Task requirements → Copy out each line in the listing below where the word "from" appears.

-*-*-

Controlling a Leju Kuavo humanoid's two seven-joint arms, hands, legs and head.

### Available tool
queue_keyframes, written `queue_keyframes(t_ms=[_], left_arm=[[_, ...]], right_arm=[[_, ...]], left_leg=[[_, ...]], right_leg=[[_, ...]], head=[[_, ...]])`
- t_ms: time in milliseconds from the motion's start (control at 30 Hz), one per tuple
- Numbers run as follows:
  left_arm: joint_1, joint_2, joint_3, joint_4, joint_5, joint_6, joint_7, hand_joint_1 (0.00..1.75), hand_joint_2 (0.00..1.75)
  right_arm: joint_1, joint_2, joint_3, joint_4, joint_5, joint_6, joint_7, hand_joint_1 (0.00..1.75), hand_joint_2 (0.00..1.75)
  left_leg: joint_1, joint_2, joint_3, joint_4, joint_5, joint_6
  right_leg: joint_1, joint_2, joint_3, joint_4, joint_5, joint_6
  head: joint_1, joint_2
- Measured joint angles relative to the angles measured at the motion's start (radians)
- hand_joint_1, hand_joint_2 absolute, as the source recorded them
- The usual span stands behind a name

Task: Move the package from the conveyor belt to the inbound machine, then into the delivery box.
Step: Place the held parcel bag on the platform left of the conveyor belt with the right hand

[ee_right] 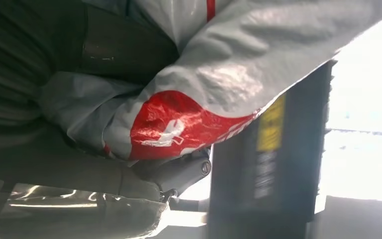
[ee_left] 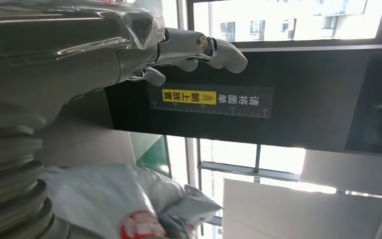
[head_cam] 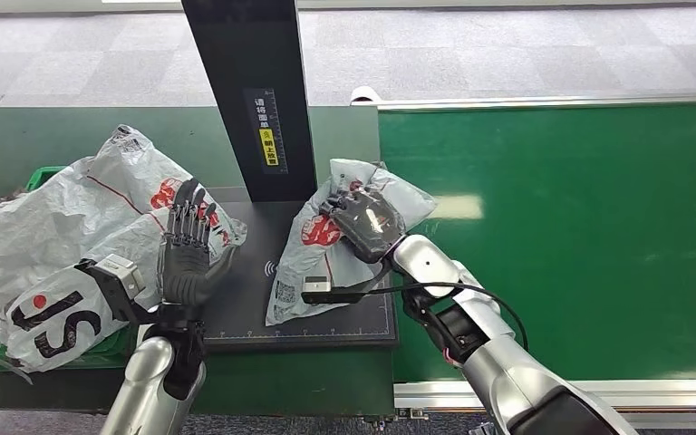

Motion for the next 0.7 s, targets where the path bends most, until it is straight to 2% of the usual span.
queue_keyframes(t_ms=[100, 200, 233, 267, 367, 400, 433, 467, 600, 700], left_arm=[[-0.012, -0.001, -0.009, 0.008, 0.007, 0.000, -0.003, 0.00, 1.75], [-0.016, -0.002, -0.015, 0.010, 0.012, 0.000, -0.003, 0.00, 1.75], [-0.016, -0.002, -0.016, 0.010, 0.013, -0.002, -0.002, 0.00, 1.75], [-0.017, -0.002, -0.017, 0.010, 0.015, -0.007, 0.001, 0.00, 1.75], [-0.024, -0.006, -0.021, 0.010, 0.016, -0.027, 0.015, 0.00, 1.75], [-0.029, -0.008, -0.023, 0.012, 0.014, -0.031, 0.019, 0.00, 1.75], [-0.034, -0.010, -0.024, 0.014, 0.012, -0.034, 0.023, 0.00, 1.75], [-0.038, -0.012, -0.025, 0.016, 0.008, -0.035, 0.025, 0.00, 1.75], [-0.053, -0.019, -0.026, 0.027, -0.027, -0.020, 0.028, 0.00, 1.75], [-0.060, -0.024, -0.027, 0.033, -0.043, -0.012, 0.029, 0.00, 1.75]], right_arm=[[-0.014, 0.047, 0.061, 0.047, -0.010, 0.084, -0.042, 1.75, 1.75], [-0.006, 0.095, 0.104, 0.084, -0.035, 0.156, -0.055, 1.54, 1.75], [-0.002, 0.108, 0.113, 0.095, -0.052, 0.185, -0.052, 1.41, 1.75], [0.001, 0.118, 0.119, 0.103, -0.081, 0.225, -0.051, 1.24, 1.75], [0.019, 0.131, 0.111, 0.116, -0.208, 0.368, -0.075, 0.30, 1.75], [0.028, 0.131, 0.106, 0.118, -0.243, 0.398, -0.088, 0.10, 1.75], [0.036, 0.131, 0.102, 0.119, -0.270, 0.416, -0.098, 0.01, 1.75], [0.043, 0.131, 0.099, 0.120, -0.291, 0.428, -0.103, 0.00, 1.75], [0.070, 0.132, 0.082, 0.121, -0.366, 0.461, -0.094, 0.00, 1.75], [0.085, 0.133, 0.064, 0.121, -0.416, 0.438, -0.067, 0.00, 1.75]], left_leg=[[0.000, 0.000, 0.001, 0.000, 0.000, 0.000], [0.001, 0.000, 0.001, 0.000, 0.000, 0.000], [0.001, 0.000, 0.001, 0.000, 0.000, 0.000], [0.001, 0.000, 0.001, 0.000, 0.000, 0.000], [0.001, 0.000, 0.001, 0.000, 0.000, 0.000], [0.000, 0.000, 0.001, 0.000, 0.000, 0.000], [0.000, 0.001, 0.001, 0.000, 0.000, 0.000], [0.000, 0.001, 0.001, 0.000, 0.000, 0.000], [0.000, 0.002, 0.002, 0.000, 0.000, 0.000], [0.000, 0.003, 0.002, 0.000, 0.000, 0.000]], right_leg=[[0.001, 0.000, 0.000, 0.000, 0.000, 0.000], [0.001, 0.000, 0.000, 0.000, 0.000, 0.000], [0.001, 0.000, 0.000, 0.000, 0.000, 0.000], [0.001, 0.000, -0.001, 0.000, -0.001, 0.000], [0.001, 0.000, 0.000, 0.000, -0.001, 0.000], [0.001, 0.000, 0.000, 0.000, -0.001, 0.000], [0.000, 0.001, 0.000, 0.000, 0.000, 0.000], [0.000, 0.001, 0.000, 0.000, 0.000, 0.000], [0.000, 0.001, 0.000, 0.000, 0.000, 0.000], [0.000, 0.002, 0.000, 0.000, 0.000, 0.000]], head=[[0.000, 0.000], [0.000, 0.000], [0.000, 0.000], [0.000, 0.000], [0.000, 0.000], [0.000, 0.000], [0.000, 0.000], [0.000, 0.000], [0.000, 0.000], [0.000, 0.000]])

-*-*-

Your response →
- t_ms: time in milliseconds from the motion's start (control at 30 Hz), one per tuple
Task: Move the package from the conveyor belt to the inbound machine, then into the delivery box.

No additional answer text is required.